**TASK**
Below are the records; print them all without any alteration.

Collection entries:
-.-.-

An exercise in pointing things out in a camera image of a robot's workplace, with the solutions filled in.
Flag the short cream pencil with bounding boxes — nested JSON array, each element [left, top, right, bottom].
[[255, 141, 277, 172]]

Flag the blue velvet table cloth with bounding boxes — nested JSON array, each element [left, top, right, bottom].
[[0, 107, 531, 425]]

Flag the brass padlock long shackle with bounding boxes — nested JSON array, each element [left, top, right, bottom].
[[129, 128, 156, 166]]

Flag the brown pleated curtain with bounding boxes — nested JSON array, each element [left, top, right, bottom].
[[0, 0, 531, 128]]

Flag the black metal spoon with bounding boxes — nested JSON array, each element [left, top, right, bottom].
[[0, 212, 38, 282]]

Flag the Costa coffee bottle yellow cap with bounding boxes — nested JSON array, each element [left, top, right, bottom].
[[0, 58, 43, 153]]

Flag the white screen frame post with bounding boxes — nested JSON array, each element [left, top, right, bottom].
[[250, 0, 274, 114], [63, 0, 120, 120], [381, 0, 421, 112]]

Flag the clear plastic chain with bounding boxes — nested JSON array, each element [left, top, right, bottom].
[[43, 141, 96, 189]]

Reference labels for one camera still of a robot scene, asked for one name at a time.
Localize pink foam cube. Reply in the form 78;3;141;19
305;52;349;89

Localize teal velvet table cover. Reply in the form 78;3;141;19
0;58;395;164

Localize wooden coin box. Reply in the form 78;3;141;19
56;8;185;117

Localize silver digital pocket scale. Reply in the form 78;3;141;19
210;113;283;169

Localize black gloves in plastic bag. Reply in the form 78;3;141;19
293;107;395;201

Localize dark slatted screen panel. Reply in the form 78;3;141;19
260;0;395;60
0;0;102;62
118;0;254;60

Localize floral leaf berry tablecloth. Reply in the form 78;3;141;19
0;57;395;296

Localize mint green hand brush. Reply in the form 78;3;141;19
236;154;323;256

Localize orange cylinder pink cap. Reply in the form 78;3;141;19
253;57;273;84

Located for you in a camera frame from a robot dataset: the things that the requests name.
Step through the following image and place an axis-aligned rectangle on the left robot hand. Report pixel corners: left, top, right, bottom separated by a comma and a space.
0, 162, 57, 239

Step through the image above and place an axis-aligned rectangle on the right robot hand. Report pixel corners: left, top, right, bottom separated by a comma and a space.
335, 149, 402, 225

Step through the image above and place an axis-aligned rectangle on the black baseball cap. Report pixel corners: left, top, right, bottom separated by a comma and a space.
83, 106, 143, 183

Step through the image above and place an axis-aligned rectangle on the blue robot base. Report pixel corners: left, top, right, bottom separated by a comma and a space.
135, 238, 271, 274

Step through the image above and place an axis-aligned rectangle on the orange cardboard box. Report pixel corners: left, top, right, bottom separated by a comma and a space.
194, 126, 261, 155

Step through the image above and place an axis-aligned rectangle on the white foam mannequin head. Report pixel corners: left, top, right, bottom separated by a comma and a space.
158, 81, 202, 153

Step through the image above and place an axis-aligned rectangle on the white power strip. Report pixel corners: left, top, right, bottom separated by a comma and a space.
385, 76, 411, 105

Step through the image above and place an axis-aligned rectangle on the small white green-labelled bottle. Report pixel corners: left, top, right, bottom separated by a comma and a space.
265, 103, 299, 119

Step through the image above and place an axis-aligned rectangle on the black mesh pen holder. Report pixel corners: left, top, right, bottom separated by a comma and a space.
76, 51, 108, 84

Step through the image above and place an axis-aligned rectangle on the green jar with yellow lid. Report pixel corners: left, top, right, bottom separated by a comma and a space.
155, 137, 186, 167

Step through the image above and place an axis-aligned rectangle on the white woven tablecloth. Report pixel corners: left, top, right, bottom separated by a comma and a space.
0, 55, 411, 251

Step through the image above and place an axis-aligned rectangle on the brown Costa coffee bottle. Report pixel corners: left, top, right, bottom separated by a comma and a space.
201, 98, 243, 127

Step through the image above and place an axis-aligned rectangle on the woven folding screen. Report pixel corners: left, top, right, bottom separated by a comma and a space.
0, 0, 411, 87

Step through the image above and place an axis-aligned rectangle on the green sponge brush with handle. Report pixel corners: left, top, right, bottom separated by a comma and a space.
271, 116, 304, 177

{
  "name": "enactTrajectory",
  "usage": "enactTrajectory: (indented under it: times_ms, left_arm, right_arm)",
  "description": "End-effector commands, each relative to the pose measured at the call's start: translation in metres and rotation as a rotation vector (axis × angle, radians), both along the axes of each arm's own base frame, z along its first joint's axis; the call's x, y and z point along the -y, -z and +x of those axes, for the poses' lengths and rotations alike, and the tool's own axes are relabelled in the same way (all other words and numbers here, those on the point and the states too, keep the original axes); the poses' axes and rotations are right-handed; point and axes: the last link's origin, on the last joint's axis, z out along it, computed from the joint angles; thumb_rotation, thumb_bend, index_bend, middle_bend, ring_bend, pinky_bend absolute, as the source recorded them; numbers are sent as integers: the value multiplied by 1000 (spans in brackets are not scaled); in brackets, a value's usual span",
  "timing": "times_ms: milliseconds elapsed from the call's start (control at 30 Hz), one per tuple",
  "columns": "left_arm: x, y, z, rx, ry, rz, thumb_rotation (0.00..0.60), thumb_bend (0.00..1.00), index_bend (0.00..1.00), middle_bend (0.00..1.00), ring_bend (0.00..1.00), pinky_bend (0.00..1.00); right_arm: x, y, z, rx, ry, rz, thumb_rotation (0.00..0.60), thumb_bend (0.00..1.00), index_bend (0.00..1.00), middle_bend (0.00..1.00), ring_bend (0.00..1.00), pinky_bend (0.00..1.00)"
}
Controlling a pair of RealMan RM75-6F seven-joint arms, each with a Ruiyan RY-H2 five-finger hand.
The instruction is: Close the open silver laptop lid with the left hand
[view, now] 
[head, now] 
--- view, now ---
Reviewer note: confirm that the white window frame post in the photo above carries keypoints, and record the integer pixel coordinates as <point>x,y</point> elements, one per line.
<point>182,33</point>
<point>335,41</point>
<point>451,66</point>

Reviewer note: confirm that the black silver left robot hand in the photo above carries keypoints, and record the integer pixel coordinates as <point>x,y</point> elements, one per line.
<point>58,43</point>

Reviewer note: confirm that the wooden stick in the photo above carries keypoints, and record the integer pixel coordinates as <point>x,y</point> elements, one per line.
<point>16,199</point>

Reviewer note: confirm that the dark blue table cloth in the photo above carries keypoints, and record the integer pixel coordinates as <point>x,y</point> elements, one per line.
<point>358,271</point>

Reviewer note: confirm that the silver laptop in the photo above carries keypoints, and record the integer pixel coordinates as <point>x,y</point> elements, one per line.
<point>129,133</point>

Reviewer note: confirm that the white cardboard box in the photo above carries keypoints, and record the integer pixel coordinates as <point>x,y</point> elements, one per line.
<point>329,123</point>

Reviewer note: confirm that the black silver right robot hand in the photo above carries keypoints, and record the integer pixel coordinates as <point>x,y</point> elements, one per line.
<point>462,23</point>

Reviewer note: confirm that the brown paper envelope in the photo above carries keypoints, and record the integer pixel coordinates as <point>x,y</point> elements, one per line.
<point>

-.-.-

**RESPONSE FOR THIS EXERCISE**
An exercise in pointing things out in a camera image of a robot's workplace, with the solutions filled in.
Flag the short cream pencil with bounding boxes — nested JSON array, each element [left, top, right, bottom].
[[255, 141, 277, 172]]

Flag the blue velvet table cloth with bounding boxes — nested JSON array, each element [left, top, right, bottom].
[[0, 107, 531, 425]]

Flag the brass padlock long shackle with bounding boxes — nested JSON array, each element [left, top, right, bottom].
[[129, 128, 156, 166]]

Flag the brown pleated curtain with bounding boxes — nested JSON array, each element [left, top, right, bottom].
[[0, 0, 531, 128]]

Flag the black metal spoon with bounding boxes — nested JSON array, each element [left, top, right, bottom].
[[0, 212, 38, 282]]

Flag the Costa coffee bottle yellow cap with bounding boxes — nested JSON array, each element [left, top, right, bottom].
[[0, 58, 43, 153]]

Flag the white screen frame post with bounding boxes — nested JSON array, each element [left, top, right, bottom].
[[250, 0, 274, 114], [63, 0, 120, 120], [381, 0, 421, 112]]

Flag the clear plastic chain with bounding boxes — nested JSON array, each element [left, top, right, bottom].
[[43, 141, 96, 189]]

Reference labels for one camera still of a robot scene, asked for one name at a time.
Localize pink foam cube. Reply in the form 78;3;141;19
305;52;349;89

Localize teal velvet table cover. Reply in the form 78;3;141;19
0;58;395;164

Localize wooden coin box. Reply in the form 78;3;141;19
56;8;185;117

Localize silver digital pocket scale. Reply in the form 78;3;141;19
210;113;283;169

Localize black gloves in plastic bag. Reply in the form 78;3;141;19
293;107;395;201

Localize dark slatted screen panel. Reply in the form 78;3;141;19
260;0;395;60
0;0;102;62
118;0;254;60

Localize floral leaf berry tablecloth. Reply in the form 78;3;141;19
0;57;395;296

Localize mint green hand brush. Reply in the form 78;3;141;19
236;154;323;256

Localize orange cylinder pink cap. Reply in the form 78;3;141;19
253;57;273;84

Located for you in a camera frame from a robot dataset: the things that the requests name.
Step through the following image and place an axis-aligned rectangle on the left robot hand. Report pixel corners: left, top, right, bottom separated by a comma and a space.
0, 162, 57, 239

Step through the image above and place an axis-aligned rectangle on the right robot hand. Report pixel corners: left, top, right, bottom separated by a comma and a space.
335, 149, 402, 225

Step through the image above and place an axis-aligned rectangle on the black baseball cap. Report pixel corners: left, top, right, bottom separated by a comma and a space.
83, 106, 143, 183

Step through the image above and place an axis-aligned rectangle on the blue robot base. Report pixel corners: left, top, right, bottom separated by a comma and a space.
135, 238, 271, 274

Step through the image above and place an axis-aligned rectangle on the orange cardboard box. Report pixel corners: left, top, right, bottom separated by a comma and a space.
194, 126, 261, 155

Step through the image above and place an axis-aligned rectangle on the white foam mannequin head. Report pixel corners: left, top, right, bottom separated by a comma and a space.
158, 81, 202, 153

Step through the image above and place an axis-aligned rectangle on the white power strip. Report pixel corners: left, top, right, bottom separated by a comma and a space.
385, 76, 411, 105

Step through the image above and place an axis-aligned rectangle on the small white green-labelled bottle. Report pixel corners: left, top, right, bottom separated by a comma and a space.
265, 103, 299, 119

Step through the image above and place an axis-aligned rectangle on the black mesh pen holder. Report pixel corners: left, top, right, bottom separated by a comma and a space.
76, 51, 108, 84

Step through the image above and place an axis-aligned rectangle on the green jar with yellow lid. Report pixel corners: left, top, right, bottom separated by a comma and a space.
155, 137, 186, 167

Step through the image above and place an axis-aligned rectangle on the white woven tablecloth. Report pixel corners: left, top, right, bottom separated by a comma and a space.
0, 55, 411, 251

Step through the image above and place an axis-aligned rectangle on the brown Costa coffee bottle. Report pixel corners: left, top, right, bottom separated by a comma and a space.
201, 98, 243, 127

Step through the image above and place an axis-aligned rectangle on the woven folding screen. Report pixel corners: left, top, right, bottom separated by a comma and a space.
0, 0, 411, 87

Step through the image above and place an axis-aligned rectangle on the green sponge brush with handle. Report pixel corners: left, top, right, bottom separated by a comma and a space.
271, 116, 304, 177

{
  "name": "enactTrajectory",
  "usage": "enactTrajectory: (indented under it: times_ms, left_arm, right_arm)",
  "description": "End-effector commands, each relative to the pose measured at the call's start: translation in metres and rotation as a rotation vector (axis × angle, radians), both along the axes of each arm's own base frame, z along its first joint's axis; the call's x, y and z point along the -y, -z and +x of those axes, for the poses' lengths and rotations alike, and the tool's own axes are relabelled in the same way (all other words and numbers here, those on the point and the states too, keep the original axes); the poses' axes and rotations are right-handed; point and axes: the last link's origin, on the last joint's axis, z out along it, computed from the joint angles; thumb_rotation, thumb_bend, index_bend, middle_bend, ring_bend, pinky_bend absolute, as the source recorded them; numbers are sent as integers: the value multiplied by 1000 (spans in brackets are not scaled); in brackets, a value's usual span",
  "timing": "times_ms: milliseconds elapsed from the call's start (control at 30 Hz), one per tuple",
  "columns": "left_arm: x, y, z, rx, ry, rz, thumb_rotation (0.00..0.60), thumb_bend (0.00..1.00), index_bend (0.00..1.00), middle_bend (0.00..1.00), ring_bend (0.00..1.00), pinky_bend (0.00..1.00); right_arm: x, y, z, rx, ry, rz, thumb_rotation (0.00..0.60), thumb_bend (0.00..1.00), index_bend (0.00..1.00), middle_bend (0.00..1.00), ring_bend (0.00..1.00), pinky_bend (0.00..1.00)"
}
Controlling a pair of RealMan RM75-6F seven-joint arms, each with a Ruiyan RY-H2 five-finger hand.
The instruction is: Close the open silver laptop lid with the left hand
[view, now] 
[head, now] 
--- view, now ---
Reviewer note: confirm that the white window frame post in the photo above carries keypoints, and record the integer pixel coordinates as <point>x,y</point> elements, one per line.
<point>182,33</point>
<point>335,41</point>
<point>451,66</point>

Reviewer note: confirm that the black silver left robot hand in the photo above carries keypoints, and record the integer pixel coordinates as <point>x,y</point> elements, one per line.
<point>58,43</point>

Reviewer note: confirm that the wooden stick in the photo above carries keypoints, and record the integer pixel coordinates as <point>x,y</point> elements, one per line.
<point>16,199</point>

Reviewer note: confirm that the dark blue table cloth in the photo above carries keypoints, and record the integer pixel coordinates as <point>x,y</point> elements, one per line.
<point>358,271</point>

Reviewer note: confirm that the silver laptop in the photo above carries keypoints, and record the integer pixel coordinates as <point>x,y</point> elements, one per line.
<point>129,133</point>

Reviewer note: confirm that the white cardboard box in the photo above carries keypoints, and record the integer pixel coordinates as <point>x,y</point> elements, one per line.
<point>329,123</point>

Reviewer note: confirm that the black silver right robot hand in the photo above carries keypoints, and record the integer pixel coordinates as <point>x,y</point> elements, one per line.
<point>462,23</point>

Reviewer note: confirm that the brown paper envelope in the photo above carries keypoints, and record the integer pixel coordinates as <point>x,y</point> elements, one per line.
<point>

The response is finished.